Part E — The nf-core community
11. What is nf-core?
nf-core is a community effort to build gold-standard, reproducible Nextflow pipelines. Rather than everyone writing their own RNA-Seq or variant-calling pipeline from scratch, nf-core provides curated, peer-reviewed, well-tested and thoroughly documented pipelines that have become an industry standard.

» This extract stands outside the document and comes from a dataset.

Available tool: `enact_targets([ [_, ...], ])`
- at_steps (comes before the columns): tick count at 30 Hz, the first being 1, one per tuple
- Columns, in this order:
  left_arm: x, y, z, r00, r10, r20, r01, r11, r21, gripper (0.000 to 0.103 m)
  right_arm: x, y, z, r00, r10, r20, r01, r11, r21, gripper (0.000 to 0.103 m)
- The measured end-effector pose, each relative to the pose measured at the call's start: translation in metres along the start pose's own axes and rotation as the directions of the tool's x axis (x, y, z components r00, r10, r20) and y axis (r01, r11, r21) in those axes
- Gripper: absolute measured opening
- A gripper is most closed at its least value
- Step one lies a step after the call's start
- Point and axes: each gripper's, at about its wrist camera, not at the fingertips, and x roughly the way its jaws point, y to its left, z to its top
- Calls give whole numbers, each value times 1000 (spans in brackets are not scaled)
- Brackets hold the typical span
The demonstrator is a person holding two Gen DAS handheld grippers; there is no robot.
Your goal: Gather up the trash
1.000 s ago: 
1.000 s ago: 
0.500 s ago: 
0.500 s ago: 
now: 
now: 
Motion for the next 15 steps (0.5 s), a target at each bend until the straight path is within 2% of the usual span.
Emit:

Highlights of the nf-core ecosystem:
- A catalogue of ready-to-run pipelines covering many common analyses — RNA-Seq, variant calling, single-cell, metagenomics, and many more.
- Consistency — every pipeline follows the same conventions, so once you can run one, you can run them all.
- Built-in best practice — containers, testing, versioning and documentation come as standard.
- A welcoming community — join them on Slack.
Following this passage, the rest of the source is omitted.